L’ancien prisonnier s’éloigna brièvement. Zoïa le vit parler avec un chauffeur près de la gare routière, puis il revint vers elle.

– Madame, pourriez-vous me prêter un peu d’argent ? Sinon, je ne pourrai pas rentrer chez moi. Ne vous inquiétez pas, je vous rembourserai dès que je gagnerai un peu d’argent, – supplia-t-il.

– Combien te faut-il ?

 

– Mille roubles.

Sous les regards perplexes des autres marchands, Zoïa lui tendit un billet.

– Tu ne vas pas y aller à pied, prends-le, – dit-elle.

– Merci beaucoup ! Je vous rendrai l’argent, je vous le promets ! Je m’appelle Pacha.
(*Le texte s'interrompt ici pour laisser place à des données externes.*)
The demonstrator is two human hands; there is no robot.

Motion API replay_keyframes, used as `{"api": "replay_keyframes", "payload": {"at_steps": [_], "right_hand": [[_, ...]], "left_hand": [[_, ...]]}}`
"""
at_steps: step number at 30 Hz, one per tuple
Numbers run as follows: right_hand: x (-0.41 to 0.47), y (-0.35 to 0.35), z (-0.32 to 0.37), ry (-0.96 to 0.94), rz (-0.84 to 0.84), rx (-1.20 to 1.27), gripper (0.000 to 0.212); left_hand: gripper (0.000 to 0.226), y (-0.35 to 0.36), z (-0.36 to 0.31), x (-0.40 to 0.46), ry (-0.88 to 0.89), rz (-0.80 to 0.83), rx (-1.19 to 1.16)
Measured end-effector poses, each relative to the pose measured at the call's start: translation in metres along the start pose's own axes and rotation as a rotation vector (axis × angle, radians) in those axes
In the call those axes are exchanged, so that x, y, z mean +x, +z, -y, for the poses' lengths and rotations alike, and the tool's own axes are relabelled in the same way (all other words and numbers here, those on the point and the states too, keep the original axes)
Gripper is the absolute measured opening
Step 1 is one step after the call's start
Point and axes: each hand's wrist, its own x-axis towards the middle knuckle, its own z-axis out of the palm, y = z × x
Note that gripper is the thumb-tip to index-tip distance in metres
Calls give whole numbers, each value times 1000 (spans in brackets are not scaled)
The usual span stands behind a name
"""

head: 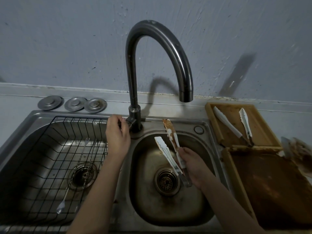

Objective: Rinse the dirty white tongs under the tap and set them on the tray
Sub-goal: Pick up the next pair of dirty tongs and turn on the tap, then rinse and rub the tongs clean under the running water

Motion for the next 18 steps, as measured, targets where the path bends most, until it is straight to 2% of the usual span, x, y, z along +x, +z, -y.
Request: {"api": "replay_keyframes", "payload": {"at_steps": [9,13,16,18], "right_hand": [[-4,4,2,-193,-114,-275,28],[-4,5,5,-313,-148,-397,28],[1,4,2,-342,-166,-437,26],[7,5,-2,-337,-180,-509,23]], "left_hand": [[15,-2,4,-2,32,3,-10],[16,-3,1,-6,-54,34,-72],[32,-2,-14,-29,-30,-104,-60],[30,5,-27,-54,2,-158,-142]]}}
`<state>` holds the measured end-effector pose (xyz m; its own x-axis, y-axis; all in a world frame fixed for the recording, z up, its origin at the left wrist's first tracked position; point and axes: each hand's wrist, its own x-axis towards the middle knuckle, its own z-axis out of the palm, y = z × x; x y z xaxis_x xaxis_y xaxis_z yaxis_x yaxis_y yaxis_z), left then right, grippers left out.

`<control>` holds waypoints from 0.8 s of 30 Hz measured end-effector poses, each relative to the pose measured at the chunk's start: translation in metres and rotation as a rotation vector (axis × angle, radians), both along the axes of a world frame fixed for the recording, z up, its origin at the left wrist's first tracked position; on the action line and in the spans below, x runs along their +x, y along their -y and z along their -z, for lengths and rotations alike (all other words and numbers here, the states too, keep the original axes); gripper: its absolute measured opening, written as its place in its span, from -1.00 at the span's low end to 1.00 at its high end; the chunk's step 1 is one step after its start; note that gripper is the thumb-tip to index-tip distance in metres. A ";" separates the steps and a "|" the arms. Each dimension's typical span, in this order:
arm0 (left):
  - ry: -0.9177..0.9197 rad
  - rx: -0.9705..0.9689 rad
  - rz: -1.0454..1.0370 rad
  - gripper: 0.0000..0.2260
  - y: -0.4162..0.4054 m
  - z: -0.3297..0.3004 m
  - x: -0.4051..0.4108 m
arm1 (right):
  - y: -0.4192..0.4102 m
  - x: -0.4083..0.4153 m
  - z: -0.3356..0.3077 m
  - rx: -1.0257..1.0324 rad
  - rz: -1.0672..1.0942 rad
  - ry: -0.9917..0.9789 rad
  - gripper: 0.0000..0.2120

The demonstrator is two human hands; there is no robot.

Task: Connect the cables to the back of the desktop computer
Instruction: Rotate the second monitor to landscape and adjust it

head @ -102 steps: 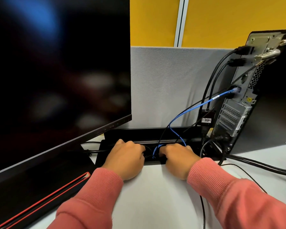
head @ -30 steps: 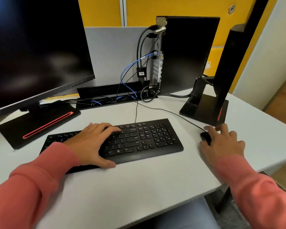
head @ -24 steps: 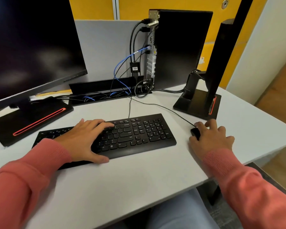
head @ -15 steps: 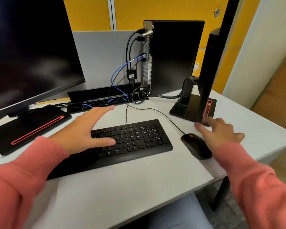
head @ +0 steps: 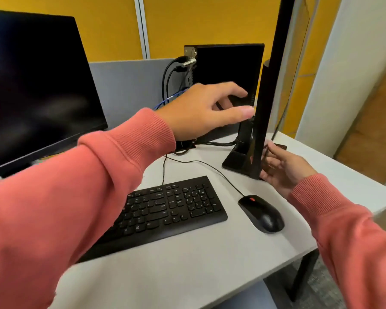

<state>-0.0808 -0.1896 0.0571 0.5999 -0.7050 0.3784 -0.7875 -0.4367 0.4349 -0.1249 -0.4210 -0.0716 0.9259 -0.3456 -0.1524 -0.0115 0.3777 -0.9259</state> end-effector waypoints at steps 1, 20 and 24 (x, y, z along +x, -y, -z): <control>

Et vous, quel est votre nom ?

– Zoïa Fedorovna.

– Merci encore, Zoïa Fedorovna ! – répéta-t-il en s’éloignant vers le bus.

– Zoïa, quelle idiote tu fais ! Il ne te rendra jamais cet argent ! – s’indigna Tanya.

– Il faut s’entraider, nous ne sommes pas des bêtes, – se défendit Zoïa.

 

– Lui, ce n’est pas un humain, c’est un ancien détenu, et un détenu reste un détenu partout !

Zoïa, ignorant Tanya, rentra chez elle.

Le week-end suivant, Elia tomba malade avec de la fièvre. Sa mère, ayant ramassé des herbes dans le potager, faisait tout pour la soigner.

Le soir, sa petite-fille vint avec un livre et, tirant la manche de Zoïa, demanda :

– Mamie, tu me lis une histoire ?

– Bien sûr, ma chérie, – répondit tendrement Zoïa en caressant sa tête.

Dehors, il commença à pleuvoir. Tandis que le feu crépitait dans le poêle, Elia mettait la table pour le dîner. Soudain, on frappa à la porte.

Les femmes échangèrent un regard surpris. Elles n’attendaient personne !

 

– Puis-je entrer ? – dit un homme en ouvrant la porte. En le regardant de près, Zoïa le reconnut :

– Pacha ?

– Oui, c’est moi, Zoïa Fedorovna. Pardonnez-moi de ne pas avoir remboursé ma dette tout de suite. Beaucoup de choses sont arrivées récemment.

– Si ce n’étaient vos yeux, je ne vous aurais jamais reconnu ! – rit-elle. – Vous êtes si élégant, en costume, rasé de près, c’est un plaisir de vous voir !

– Rejoignez-nous pour le dîner, – proposa timidement Elia.

 

Pendant le repas, Pacha raconta son histoire et comment il avait été emprisonné injustement pour trois longues années.

– Maintenant, je suis de retour à mon poste de chef de clinique. Si vous avez besoin de quoi que ce soit, venez me voir, – conclut-il en regardant Elia avec intérêt.

Une semaine plus tard, une voiture familière s’arrêta devant la maison de Zoïa. Pacha en sortit avec un grand bouquet de fleurs.

– Fille, regarde par la fenêtre ! Ton prétendant est arrivé, – s’exclama la mère en regardant à travers le rideau. – Peut-être qu’on prépare bientôt un mariage ?

– Alors, c’est vrai ? Notre tour de bonheur est enfin arrivé ! – ria Elia, serrant sa petite Lécia dans ses bras.